Set breakpoints to the function int SimpleMatmult<T>::run() in SimpleMatmult.h and run the program step by step. Trace the status of streams A, B and C. Try to find out the problem and fix it.

Read chapter 2.7 Stream Management of Stream Computing User Guide for reference. Find out the error codes of streams.

BR_NO_ERROR                                             // No error. All’s well

BR_ERROR_DECLARATION                    // Error in Stream Declaration

BR_ERROR_READ                                       // Error during Stream::read

BR_ERROR_WRITE                                              // Error during Stream::write

BR_ERROR_KERNEL                                  // Error during Kernel Invocation

BR_ERROR_DOMAIN                                 // Error in domain operator

BR_ERROR_INVALID_PARAMATER //An invalid parameter was passed

BR_ERROR_NOT_SUPPORTED             // Feature not supported in brook+ or in

//the underlying hardware

4)     Change the values of defaults in SampleBase.cpp in order to display timing information, verify result with CPU and compare performance with CPU.

5)     Change the size of the input matrices, record the results and compare the performances among inputs with different sizes, especially the speedup of GPU Total Time to CPU Total Time. (128x64, 512x128, 512x256, 1024x512, 2048x1024) Explain why we have these performances. Is GPU always better than CPU?

Read chapter 1.3 Performance of Stream Computing User Guide for reference.

6)     Build and run the existing sample program with Visual Studio 2005; (C:\ Program Files \ AMD \ AMD \ Brook+1.3.0_beta \ samples \ CPP \ apps \   optimized_matmult.vcproj)

7)     Compare the performances of simple matrix multiplication and optimized matrix multiplication (128x64, 512x128, 512x256, 1024x512, 2048x1024). Explain why we have these performances.

5. Lab Report Requirements

In your lab report, you should discuss your designs, possible application protocols, significance of low power consumption. Explanation and interpretation of your results are very important. The lab report will be graded based on your report and discussions. Total mark for the report is 100 points.

Ø        Prelab report: 20 points

Ø        Successful experiment: 50 points

Ø        Results analysis, interpretation, and discussions on your design and engineering constraints: 30 points

In the following items, numbers inside each bracket ¡°[]¡± indicates the point you will earn on a satisfactory report and discussions.

 

In your discussion and explanations of your results, you should consider the following:

A.     What knowledge of mathematics, science and engineering have you applied in this lab? [5]

B.     How did you design the lab (including architecture, flowchart, programs, etc.)?
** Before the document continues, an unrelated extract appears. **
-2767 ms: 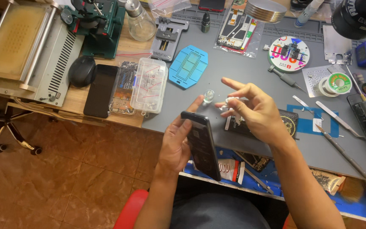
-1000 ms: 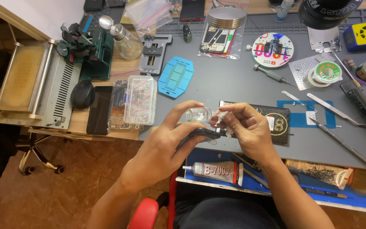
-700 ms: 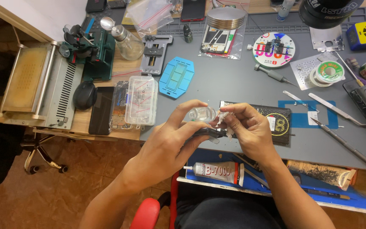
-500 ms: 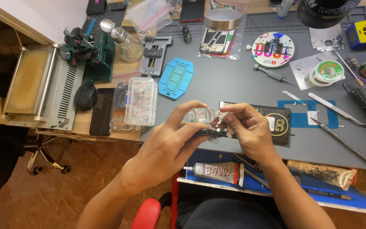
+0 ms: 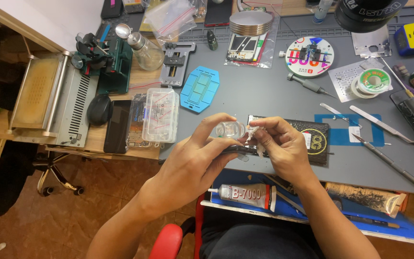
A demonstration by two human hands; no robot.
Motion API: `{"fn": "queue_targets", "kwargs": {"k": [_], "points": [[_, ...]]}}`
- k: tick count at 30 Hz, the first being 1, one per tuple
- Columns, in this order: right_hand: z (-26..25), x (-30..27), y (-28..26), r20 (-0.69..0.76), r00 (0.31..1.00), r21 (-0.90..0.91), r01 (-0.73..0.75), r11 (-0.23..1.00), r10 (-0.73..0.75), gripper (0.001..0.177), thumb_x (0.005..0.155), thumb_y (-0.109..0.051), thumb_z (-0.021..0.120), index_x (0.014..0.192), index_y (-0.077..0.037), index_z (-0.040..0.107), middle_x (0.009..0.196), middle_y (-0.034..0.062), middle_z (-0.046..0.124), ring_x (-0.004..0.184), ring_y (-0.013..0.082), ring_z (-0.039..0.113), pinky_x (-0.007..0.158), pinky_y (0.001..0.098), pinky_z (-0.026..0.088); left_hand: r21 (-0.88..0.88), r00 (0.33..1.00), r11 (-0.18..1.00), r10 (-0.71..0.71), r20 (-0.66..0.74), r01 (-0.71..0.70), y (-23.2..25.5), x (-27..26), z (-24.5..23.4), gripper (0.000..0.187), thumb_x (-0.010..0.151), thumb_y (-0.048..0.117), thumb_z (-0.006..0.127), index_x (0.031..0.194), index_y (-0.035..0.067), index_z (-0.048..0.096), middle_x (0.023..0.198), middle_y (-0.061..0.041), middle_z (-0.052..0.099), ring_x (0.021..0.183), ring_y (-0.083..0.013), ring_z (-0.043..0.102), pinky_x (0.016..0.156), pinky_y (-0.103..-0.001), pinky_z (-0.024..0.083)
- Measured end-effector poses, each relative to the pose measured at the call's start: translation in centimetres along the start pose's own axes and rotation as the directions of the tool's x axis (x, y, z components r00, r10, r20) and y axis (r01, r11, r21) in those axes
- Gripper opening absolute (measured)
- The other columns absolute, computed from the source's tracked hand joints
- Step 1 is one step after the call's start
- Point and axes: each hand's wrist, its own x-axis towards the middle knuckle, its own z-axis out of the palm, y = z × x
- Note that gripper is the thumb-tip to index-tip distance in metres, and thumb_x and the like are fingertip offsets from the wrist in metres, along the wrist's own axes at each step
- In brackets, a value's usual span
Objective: The person cleans the back and sides of a smartphone using a tissue and a liquid from a small bottle. They wipe the device's surface, remove a protective film from the screen, and clean the edges and camera area.
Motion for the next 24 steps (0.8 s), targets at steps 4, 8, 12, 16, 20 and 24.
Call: {"fn": "queue_targets", "kwargs": {"k": [4, 8, 12, 16, 20, 24], "points": [[-0.17, -0.04, -0.02, 0.004, 1.000, -0.008, 0.002, 1.000, -0.001, 0.020, 0.102, -0.012, 0.064, 0.119, -0.004, 0.071, 0.097, 0.0123, 0.078, 0.086, 0.0201, 0.079, 0.077, 0.0286, 0.066, 0.000, 1.000, 1.000, -0.005, 0.004, 0.005, 0.15, 0.12, 0.02, 0.020, 0.107, 0.013, 0.059, 0.126, 0.005, 0.062, 0.145, -0.017, 0.048, 0.066, -0.0286, 0.064, 0.059, -0.044, 0.051], [-0.18, -0.09, -0.10, 0.006, 1.000, -0.006, 0.001, 1.000, -0.001, 0.020, 0.102, -0.012, 0.064, 0.119, -0.004, 0.071, 0.099, 0.0118, 0.078, 0.086, 0.0205, 0.079, 0.075, 0.0279, 0.064, 0.008, 1.000, 1.000, 0.002, 0.002, -0.002, 0.17, 0.09, 0.14, 0.019, 0.107, 0.012, 0.059, 0.125, 0.006, 0.062, 0.145, -0.018, 0.048, 0.069, -0.0296, 0.066, 0.062, -0.045, 0.052], [-0.18, -0.22, -0.04, -0.001, 1.000, -0.007, 0.014, 1.000, -0.014, 0.020, 0.102, -0.013, 0.065, 0.118, -0.004, 0.071, 0.099, 0.0113, 0.078, 0.085, 0.0194, 0.078, 0.076, 0.0276, 0.065, 0.015, 1.000, 1.000, -0.013, 0.007, 0.013, 0.25, 0.02, 0.20, 0.019, 0.107, 0.014, 0.059, 0.124, 0.006, 0.062, 0.146, -0.017, 0.048, 0.069, -0.0309, 0.066, 0.060, -0.046, 0.052], [-0.23, -0.30, 0.18, -0.002, 1.000, 0.000, 0.008, 1.000, -0.008, 0.020, 0.102, -0.012, 0.065, 0.119, -0.004, 0.071, 0.097, 0.0112, 0.078, 0.083, 0.0181, 0.077, 0.070, 0.0256, 0.061, 0.012, 1.000, 1.000, -0.018, 0.008, 0.018, 0.36, -0.05, 0.08, 0.018, 0.107, 0.015, 0.059, 0.122, 0.006, 0.062, 0.146, -0.016, 0.047, 0.069, -0.0307, 0.065, 0.060, -0.046, 0.052], [-0.16, -0.36, 0.03, -0.003, 1.000, 0.008, 0.008, 1.000, -0.008, 0.020, 0.102, -0.012, 0.065, 0.118, -0.003, 0.071, 0.103, 0.0118, 0.078, 0.086, 0.0203, 0.078, 0.079, 0.0288, 0.065, 0.006, 1.000, 1.000, -0.007, 0.000, 0.007, 0.39, -0.14, 0.12, 0.019, 0.107, 0.014, 0.059, 0.124, 0.005, 0.062, 0.146, -0.017, 0.048, 0.070, -0.0303, 0.066, 0.064, -0.046, 0.053], [-0.14, -0.46, 0.13, 0.003, 1.000, -0.007, 0.014, 1.000, -0.014, 0.019, 0.102, -0.012, 0.066, 0.118, -0.004, 0.071, 0.096, 0.0109, 0.078, 0.083, 0.0185, 0.077, 0.071, 0.0264, 0.061, 0.019, 1.000, 1.000, -0.010, 0.010, 0.010, 0.44, -0.23, 0.13, 0.022, 0.107, 0.014, 0.060, 0.128, 0.007, 0.062, 0.145, -0.017, 0.049, 0.071, -0.0314, 0.067, 0.062, -0.047, 0.053]]}}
How did you conduct the experiment? What is your interpretation and conclusion on the experiments? [5]

C.     Who is your team partner? How did you collaborate with each other and what roles did each of the team members play in the lab?  [5]

D.    What specific modern engineering tools have you used in your experiments. What specific techniques and skills have you learnt from the lab? [5]

 

 Did your design consider the following constraints? If yes, how did you make your design decisions?

 

Ø      Economic Constraint (functionality and power consumption) [3]

Ø      Manufacturability, Modularity and Expandability Constraints [3]

Ø      Environmental Constraint (battery life) [2]

Ø      Sustainability: Is your design and implementation sustainable? [2]

 

For each of the above programs hand in the debugged source code with comments; the machine code is not necessary. Note that both hard copy and a file with programs are required for the report. Be very specific with your comments that explain what you are doing and why you are doing it.